Something Softer
Jack White's often overlooked acoustic acumen sings (softly) on Entering Heaven Alive
I’ve been thinking about death a lot recently, in some very specific and tangible and not-abstract ways. Sorry readers, I will not be elaborating on that, but, I will use that as an occasion to talk about Jack White’s fifth studio album and second released during the monumental year White had in 2022 with Fear of the Dawn (April), the Supply Chain Issues World Tour (most of 2022 and half of 2023). That album is called Entering Heaven Alive.
For me, and perhaps many Jack White fans, Entering Heaven Alive felt like a minor release. It was, after all, the second of two albums in the year. The narrative around the dual releases was that one album had all the guitar rock and the other was an acoustic balladeer. Released on October 21, 2021, the double-a side single, “Taking Me Back” and “Taking Me Back (Gently)” made explicit the binary between these two albums from the very first moment they were announced.
The fiery bluster of a brand new Jack White ripper made it (at least for me) difficult to get wrapped up in the more gentle b-side.
I remember playing both of these songs nonstop in my office and around University of Detroit Mercy’s campus the day they came out, but as is often the case, I came for the guitars. Quickly, “(Gently)” fell by the wayside.
Then, a very strange thing happened: my son was born and new Jack White music didn’t seem like the most important thing in the world to me.
Ben arrived in early November, the winter holidays came and went, our little family was tucked into our cozy house in Livonia. Obviously, I was excited for what the new year would bring: two! nights at the Masonic Temple to open the world tour, the tour opener coinciding with the release of the first! of two! new Jack White albums! Yippie!

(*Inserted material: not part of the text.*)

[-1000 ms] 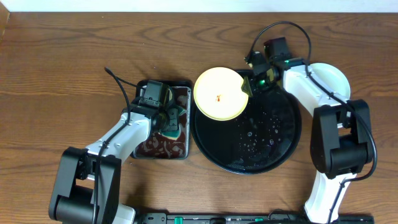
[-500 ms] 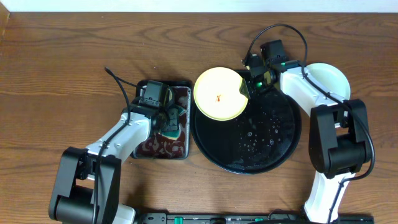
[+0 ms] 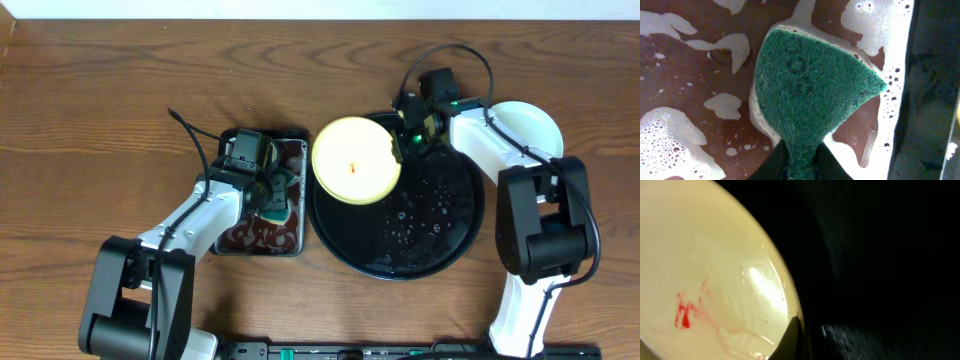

This was a low hum, though, unlike the frenetic 2014 Lazaretto rollout and tour, the double-albums, the singles, they were all wrapped up in the totally life-changing experience of new parenthood, time spent on the job market, thinking about moving states, getting a new dog; there was a lot. Like White himself says, “music is sacred,” but music, we know, isn’t everything.
My CD copy of Fear of the Dawn arrived first and a whole week early. I remember that day well: while Ben and Rachel and Desi napped I popped the CD into my computer and listened to the album, twice (man newborns know how to sleep!), and loved it. I did a live tweet of the first listen which is now lost to history, but, as you can imagine, I greatly enjoyed it. But then Ben woke up and it was on to diapers and bottles and all the mundanity that are the best memories of 2022 but would be a drag for you, dear readers.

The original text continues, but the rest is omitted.